John had left the door cracked open, and Dale pushed it open, coming in. “John, just what the hell—” He fell silent at the sight of the rest of the town committee silently gazing at him. “I’d prefer we talked alone.”

“What you have to say to me you can say to them, as well. They’re the town council and have a voice in all decisions here.”

“This is private between us.”

“It became very public yesterday.”

“I insist we talk alone, and I’ll have time later for the rest of you.”

“It doesn’t work that way here, Dale.” There was a moment of silence, and then John smiled. “And besides, if I take that commission, it will be these folks here who will be running this town after I’m gone. And if Ernie Franklin is on the town committee after I’ve left, you’ll really have your hands full.”

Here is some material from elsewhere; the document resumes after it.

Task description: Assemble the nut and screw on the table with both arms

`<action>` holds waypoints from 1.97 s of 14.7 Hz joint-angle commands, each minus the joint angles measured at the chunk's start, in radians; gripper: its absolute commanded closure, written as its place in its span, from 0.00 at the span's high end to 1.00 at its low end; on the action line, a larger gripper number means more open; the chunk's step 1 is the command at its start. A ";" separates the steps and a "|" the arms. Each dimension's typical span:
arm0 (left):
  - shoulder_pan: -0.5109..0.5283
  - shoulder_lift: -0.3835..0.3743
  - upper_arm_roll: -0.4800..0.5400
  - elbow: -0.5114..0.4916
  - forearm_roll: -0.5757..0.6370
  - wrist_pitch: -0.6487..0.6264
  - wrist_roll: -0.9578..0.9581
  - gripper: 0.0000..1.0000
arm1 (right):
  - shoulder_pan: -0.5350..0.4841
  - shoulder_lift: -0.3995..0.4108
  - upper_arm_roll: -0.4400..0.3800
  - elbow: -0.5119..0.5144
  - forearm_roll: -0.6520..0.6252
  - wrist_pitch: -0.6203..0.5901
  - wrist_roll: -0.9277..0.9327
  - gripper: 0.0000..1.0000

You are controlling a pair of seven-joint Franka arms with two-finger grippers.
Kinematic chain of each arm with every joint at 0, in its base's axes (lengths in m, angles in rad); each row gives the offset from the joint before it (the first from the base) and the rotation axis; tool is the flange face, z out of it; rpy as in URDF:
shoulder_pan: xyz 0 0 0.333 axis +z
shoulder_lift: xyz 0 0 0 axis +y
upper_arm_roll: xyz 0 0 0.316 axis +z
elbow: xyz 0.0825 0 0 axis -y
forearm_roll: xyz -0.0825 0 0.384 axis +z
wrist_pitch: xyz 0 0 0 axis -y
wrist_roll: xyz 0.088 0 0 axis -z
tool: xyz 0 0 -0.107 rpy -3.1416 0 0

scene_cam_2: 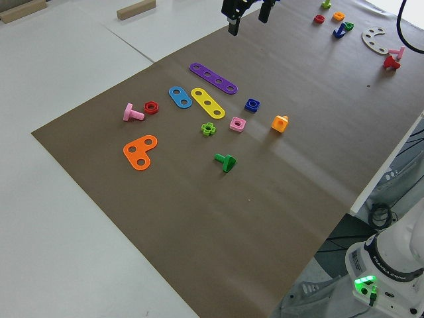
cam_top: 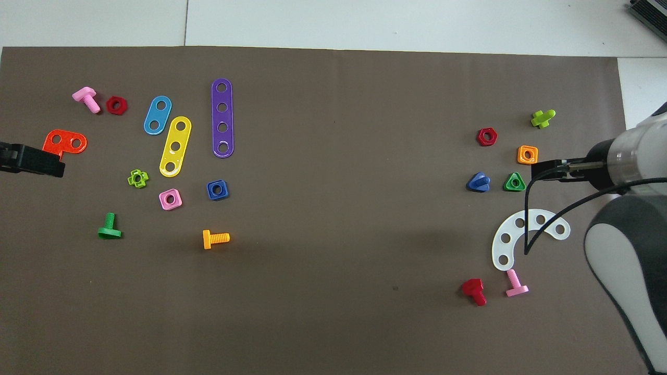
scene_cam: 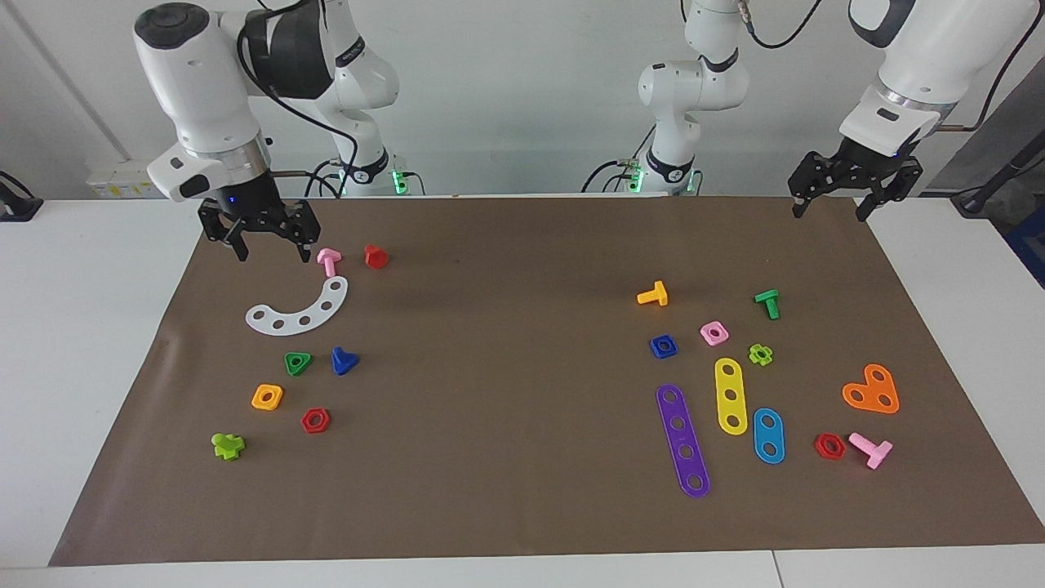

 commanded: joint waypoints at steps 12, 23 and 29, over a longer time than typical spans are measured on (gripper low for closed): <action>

Dale took that in as several of those gathered actually chuckled, the tension easing for just a brief moment with mention of Ernie, who had insisted upon sitting in on this meeting whether he was on the town council or not.

“We have to talk about that commission now, too, John. A lot has happened since yesterday morning. And I think that topic is still private between you and me.”

“Yes, a helluva lot has happened, Dale. So either we talk here in front of the leaders of this community or not.”

Dale stood his ground and then slowly reached into the breast pocket of his blazer, drew out an envelope, and handed it to John. “Open it.” He spoke the two words as a command.

John took the envelope and then deliberately placed it on the desk, his eyes not leaving Dale. “From you, Bluemont, or whom?” he asked.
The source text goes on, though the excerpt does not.